THE RECORDS:
________________________

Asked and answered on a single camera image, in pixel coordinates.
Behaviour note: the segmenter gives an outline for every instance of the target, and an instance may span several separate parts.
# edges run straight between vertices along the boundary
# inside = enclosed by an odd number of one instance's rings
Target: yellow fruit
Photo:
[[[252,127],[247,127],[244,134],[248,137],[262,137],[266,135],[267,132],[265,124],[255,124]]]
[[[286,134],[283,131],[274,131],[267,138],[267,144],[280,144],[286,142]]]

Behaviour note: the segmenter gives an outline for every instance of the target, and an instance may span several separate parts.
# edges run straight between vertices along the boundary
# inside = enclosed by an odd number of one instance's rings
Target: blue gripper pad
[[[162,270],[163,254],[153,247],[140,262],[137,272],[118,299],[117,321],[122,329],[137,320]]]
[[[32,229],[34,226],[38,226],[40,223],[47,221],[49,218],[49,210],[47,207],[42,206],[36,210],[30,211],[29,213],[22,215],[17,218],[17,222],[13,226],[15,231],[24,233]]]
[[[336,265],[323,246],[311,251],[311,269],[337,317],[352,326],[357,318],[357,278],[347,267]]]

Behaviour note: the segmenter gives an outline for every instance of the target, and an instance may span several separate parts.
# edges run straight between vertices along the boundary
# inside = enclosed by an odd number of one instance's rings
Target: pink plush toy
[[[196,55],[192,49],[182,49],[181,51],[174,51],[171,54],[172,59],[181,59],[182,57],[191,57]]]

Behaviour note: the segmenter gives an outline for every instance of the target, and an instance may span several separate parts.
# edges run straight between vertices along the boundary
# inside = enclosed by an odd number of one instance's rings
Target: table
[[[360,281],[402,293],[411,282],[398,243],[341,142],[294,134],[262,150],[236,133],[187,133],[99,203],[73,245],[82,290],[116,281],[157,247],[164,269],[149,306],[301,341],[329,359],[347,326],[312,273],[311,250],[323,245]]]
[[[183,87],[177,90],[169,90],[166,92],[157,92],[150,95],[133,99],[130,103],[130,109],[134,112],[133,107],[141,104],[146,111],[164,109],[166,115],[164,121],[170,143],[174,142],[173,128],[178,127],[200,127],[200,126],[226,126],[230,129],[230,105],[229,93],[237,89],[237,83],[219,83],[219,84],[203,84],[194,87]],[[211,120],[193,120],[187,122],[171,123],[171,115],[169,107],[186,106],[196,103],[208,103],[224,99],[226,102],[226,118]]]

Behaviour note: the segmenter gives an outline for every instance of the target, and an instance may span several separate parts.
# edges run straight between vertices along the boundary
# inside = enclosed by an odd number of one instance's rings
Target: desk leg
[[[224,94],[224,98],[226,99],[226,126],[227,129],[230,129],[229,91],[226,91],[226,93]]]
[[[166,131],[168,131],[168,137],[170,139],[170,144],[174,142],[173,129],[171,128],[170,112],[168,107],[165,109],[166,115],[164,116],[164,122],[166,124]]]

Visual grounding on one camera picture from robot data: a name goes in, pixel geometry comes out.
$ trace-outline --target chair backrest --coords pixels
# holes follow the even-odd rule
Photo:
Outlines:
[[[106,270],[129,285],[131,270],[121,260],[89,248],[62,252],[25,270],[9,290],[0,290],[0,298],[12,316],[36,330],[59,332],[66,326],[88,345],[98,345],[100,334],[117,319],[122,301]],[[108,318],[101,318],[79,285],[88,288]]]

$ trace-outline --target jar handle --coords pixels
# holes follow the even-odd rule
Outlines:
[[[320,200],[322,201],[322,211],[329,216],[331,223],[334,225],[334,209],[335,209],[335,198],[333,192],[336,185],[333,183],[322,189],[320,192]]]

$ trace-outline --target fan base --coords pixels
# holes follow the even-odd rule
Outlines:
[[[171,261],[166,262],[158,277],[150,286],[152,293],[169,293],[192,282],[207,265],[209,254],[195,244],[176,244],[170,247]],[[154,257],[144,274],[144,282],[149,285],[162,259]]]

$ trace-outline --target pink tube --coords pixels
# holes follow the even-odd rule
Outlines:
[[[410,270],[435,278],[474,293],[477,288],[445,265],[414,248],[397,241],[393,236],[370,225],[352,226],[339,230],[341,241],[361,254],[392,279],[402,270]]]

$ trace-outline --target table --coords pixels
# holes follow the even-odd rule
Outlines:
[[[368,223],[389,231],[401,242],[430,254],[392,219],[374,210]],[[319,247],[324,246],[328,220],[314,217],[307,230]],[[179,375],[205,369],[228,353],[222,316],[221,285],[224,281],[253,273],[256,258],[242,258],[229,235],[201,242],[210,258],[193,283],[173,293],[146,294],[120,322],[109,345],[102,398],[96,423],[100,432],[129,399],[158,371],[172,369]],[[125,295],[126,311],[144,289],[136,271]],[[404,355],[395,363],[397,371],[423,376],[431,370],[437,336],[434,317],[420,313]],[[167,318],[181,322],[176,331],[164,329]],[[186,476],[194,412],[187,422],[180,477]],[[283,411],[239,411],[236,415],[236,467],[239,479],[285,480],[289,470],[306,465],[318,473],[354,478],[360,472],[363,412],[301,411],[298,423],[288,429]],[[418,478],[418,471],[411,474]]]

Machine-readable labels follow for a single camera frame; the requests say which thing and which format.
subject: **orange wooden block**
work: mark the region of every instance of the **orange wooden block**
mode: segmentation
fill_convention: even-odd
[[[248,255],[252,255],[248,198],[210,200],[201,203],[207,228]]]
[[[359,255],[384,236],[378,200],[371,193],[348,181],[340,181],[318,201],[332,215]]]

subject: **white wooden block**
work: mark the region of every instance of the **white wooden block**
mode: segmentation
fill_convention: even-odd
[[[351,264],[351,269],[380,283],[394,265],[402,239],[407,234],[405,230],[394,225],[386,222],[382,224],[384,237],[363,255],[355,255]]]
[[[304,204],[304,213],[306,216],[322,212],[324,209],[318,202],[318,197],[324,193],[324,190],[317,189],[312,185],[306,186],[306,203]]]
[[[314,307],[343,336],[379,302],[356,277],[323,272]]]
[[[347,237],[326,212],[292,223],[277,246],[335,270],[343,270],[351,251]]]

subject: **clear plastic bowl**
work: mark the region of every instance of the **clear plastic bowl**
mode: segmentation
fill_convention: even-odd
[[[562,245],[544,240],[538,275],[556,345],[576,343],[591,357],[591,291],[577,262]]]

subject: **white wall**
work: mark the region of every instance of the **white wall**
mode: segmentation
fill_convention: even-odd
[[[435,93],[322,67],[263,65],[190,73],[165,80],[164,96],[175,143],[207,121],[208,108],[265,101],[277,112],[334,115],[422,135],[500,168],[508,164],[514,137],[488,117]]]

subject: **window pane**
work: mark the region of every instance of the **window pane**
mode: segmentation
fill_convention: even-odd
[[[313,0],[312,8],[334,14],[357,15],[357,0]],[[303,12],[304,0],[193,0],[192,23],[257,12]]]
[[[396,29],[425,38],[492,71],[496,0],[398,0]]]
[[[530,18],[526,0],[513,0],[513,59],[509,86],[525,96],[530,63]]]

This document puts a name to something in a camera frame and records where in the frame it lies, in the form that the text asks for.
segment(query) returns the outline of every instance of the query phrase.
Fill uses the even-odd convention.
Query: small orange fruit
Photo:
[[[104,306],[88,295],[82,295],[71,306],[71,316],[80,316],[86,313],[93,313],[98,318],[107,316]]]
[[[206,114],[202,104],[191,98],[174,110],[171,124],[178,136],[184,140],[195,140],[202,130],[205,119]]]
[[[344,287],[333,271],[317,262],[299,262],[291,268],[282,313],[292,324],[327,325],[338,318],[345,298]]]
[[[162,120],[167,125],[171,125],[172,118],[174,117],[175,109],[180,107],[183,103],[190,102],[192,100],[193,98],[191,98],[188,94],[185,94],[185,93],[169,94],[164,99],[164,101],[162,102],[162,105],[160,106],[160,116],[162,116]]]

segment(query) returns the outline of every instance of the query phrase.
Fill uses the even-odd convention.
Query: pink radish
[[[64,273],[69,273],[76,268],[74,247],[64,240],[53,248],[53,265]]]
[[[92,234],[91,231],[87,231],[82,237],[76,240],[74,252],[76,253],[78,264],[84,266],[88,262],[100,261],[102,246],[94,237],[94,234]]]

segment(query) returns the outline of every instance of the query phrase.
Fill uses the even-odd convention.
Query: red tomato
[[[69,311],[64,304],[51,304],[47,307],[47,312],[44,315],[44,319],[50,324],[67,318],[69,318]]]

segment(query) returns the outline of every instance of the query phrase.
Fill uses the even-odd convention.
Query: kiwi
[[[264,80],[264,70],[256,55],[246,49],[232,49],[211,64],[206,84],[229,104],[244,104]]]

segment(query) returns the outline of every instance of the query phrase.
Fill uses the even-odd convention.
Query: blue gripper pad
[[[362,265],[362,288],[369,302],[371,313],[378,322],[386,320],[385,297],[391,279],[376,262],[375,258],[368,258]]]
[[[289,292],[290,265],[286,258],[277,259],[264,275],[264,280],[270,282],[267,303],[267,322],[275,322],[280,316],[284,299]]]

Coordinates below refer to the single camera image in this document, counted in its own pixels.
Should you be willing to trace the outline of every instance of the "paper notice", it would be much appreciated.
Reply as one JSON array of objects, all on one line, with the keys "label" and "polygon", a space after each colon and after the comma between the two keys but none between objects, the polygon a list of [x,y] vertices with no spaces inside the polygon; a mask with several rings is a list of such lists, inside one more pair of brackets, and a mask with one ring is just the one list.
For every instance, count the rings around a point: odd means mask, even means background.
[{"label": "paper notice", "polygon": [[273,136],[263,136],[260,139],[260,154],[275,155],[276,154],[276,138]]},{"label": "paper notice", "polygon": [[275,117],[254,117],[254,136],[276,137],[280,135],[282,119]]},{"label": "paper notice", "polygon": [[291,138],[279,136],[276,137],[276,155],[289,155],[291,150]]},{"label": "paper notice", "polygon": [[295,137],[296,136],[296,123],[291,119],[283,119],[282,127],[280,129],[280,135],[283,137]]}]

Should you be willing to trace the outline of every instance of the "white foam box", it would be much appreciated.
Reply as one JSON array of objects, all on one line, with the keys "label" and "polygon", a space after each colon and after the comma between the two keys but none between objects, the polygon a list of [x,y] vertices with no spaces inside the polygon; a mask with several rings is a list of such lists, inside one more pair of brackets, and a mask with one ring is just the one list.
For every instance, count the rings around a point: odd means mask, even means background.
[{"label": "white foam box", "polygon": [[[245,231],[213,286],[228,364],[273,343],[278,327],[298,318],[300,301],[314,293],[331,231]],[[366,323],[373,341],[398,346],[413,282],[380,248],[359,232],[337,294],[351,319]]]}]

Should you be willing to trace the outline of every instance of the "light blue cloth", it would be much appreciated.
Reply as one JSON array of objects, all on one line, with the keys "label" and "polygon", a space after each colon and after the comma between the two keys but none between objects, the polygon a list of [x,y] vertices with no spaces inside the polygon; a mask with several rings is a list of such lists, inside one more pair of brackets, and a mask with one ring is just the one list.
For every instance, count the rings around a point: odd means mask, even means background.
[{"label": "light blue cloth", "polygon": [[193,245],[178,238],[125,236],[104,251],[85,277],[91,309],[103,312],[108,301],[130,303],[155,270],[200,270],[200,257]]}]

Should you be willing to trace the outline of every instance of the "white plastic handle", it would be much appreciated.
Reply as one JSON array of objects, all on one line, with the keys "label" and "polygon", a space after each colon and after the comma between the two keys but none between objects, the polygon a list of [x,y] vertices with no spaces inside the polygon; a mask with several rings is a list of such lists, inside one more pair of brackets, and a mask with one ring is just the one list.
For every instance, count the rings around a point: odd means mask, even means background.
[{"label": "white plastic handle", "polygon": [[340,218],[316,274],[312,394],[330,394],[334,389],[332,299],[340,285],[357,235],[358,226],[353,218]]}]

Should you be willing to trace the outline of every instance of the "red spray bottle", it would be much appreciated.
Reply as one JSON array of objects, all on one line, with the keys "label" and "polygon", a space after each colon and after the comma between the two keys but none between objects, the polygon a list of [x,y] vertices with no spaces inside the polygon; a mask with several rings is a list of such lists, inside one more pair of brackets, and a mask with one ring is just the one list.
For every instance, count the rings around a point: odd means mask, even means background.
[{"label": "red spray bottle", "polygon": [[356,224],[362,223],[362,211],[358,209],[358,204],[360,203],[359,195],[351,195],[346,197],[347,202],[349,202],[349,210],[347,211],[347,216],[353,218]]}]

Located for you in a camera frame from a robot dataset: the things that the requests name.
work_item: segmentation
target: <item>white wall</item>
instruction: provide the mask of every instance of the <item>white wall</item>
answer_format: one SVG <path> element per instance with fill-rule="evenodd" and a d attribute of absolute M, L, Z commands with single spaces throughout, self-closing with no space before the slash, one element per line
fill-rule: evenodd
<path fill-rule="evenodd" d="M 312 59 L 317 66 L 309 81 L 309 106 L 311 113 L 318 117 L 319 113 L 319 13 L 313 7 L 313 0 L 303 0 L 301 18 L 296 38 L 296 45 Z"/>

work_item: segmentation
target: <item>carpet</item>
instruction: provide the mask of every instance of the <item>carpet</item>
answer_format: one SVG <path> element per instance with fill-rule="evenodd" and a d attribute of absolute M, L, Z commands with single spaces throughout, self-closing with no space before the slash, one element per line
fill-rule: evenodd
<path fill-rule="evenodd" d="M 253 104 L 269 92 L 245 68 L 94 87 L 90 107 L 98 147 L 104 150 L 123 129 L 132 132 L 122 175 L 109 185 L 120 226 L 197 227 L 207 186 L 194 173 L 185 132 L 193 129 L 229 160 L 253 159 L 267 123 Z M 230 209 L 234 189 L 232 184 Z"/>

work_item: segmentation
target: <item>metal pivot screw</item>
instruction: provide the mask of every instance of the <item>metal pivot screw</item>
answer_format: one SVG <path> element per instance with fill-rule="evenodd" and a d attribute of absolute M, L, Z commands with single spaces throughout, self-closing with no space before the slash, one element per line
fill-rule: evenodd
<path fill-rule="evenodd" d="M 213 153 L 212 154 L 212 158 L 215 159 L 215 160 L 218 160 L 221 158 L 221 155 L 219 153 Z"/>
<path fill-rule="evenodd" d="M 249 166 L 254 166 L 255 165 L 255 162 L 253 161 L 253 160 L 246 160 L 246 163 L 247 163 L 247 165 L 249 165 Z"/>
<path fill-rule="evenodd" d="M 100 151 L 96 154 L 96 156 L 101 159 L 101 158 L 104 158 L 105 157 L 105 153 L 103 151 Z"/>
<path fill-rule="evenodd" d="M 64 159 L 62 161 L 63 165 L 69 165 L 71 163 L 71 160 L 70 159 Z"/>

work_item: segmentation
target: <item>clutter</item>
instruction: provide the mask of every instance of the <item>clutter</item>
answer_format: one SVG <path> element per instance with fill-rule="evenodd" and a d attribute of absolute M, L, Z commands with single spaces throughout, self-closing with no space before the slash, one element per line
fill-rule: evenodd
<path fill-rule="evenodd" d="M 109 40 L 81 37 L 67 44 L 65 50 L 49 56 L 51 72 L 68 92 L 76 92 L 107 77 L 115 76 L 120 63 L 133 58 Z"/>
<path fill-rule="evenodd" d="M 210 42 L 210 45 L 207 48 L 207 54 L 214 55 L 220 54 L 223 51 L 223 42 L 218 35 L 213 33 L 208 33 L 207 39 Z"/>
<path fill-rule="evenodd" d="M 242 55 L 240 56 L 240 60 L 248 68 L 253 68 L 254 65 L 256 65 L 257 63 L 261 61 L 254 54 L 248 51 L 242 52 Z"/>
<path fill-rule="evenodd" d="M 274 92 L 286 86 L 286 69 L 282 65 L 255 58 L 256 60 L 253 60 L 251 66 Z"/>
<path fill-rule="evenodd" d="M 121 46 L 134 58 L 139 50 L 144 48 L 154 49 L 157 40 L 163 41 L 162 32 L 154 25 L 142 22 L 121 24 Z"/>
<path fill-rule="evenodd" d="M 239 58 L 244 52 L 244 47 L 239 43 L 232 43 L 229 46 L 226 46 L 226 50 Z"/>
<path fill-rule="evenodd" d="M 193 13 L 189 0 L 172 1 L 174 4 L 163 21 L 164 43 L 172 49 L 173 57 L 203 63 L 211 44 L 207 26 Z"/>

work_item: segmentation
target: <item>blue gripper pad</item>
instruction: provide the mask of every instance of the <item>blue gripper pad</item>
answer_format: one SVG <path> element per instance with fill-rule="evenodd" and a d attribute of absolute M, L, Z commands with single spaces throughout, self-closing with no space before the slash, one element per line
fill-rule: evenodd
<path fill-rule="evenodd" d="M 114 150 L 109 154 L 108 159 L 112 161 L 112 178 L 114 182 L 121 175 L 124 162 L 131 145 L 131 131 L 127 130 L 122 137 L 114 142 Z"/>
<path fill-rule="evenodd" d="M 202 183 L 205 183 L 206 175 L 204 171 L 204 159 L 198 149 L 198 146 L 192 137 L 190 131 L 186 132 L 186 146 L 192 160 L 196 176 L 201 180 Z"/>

________________________

PROBLEM DETAILS: Tell how many lines in the material contain the string "image". Nothing but the number is needed.

RESULT: 2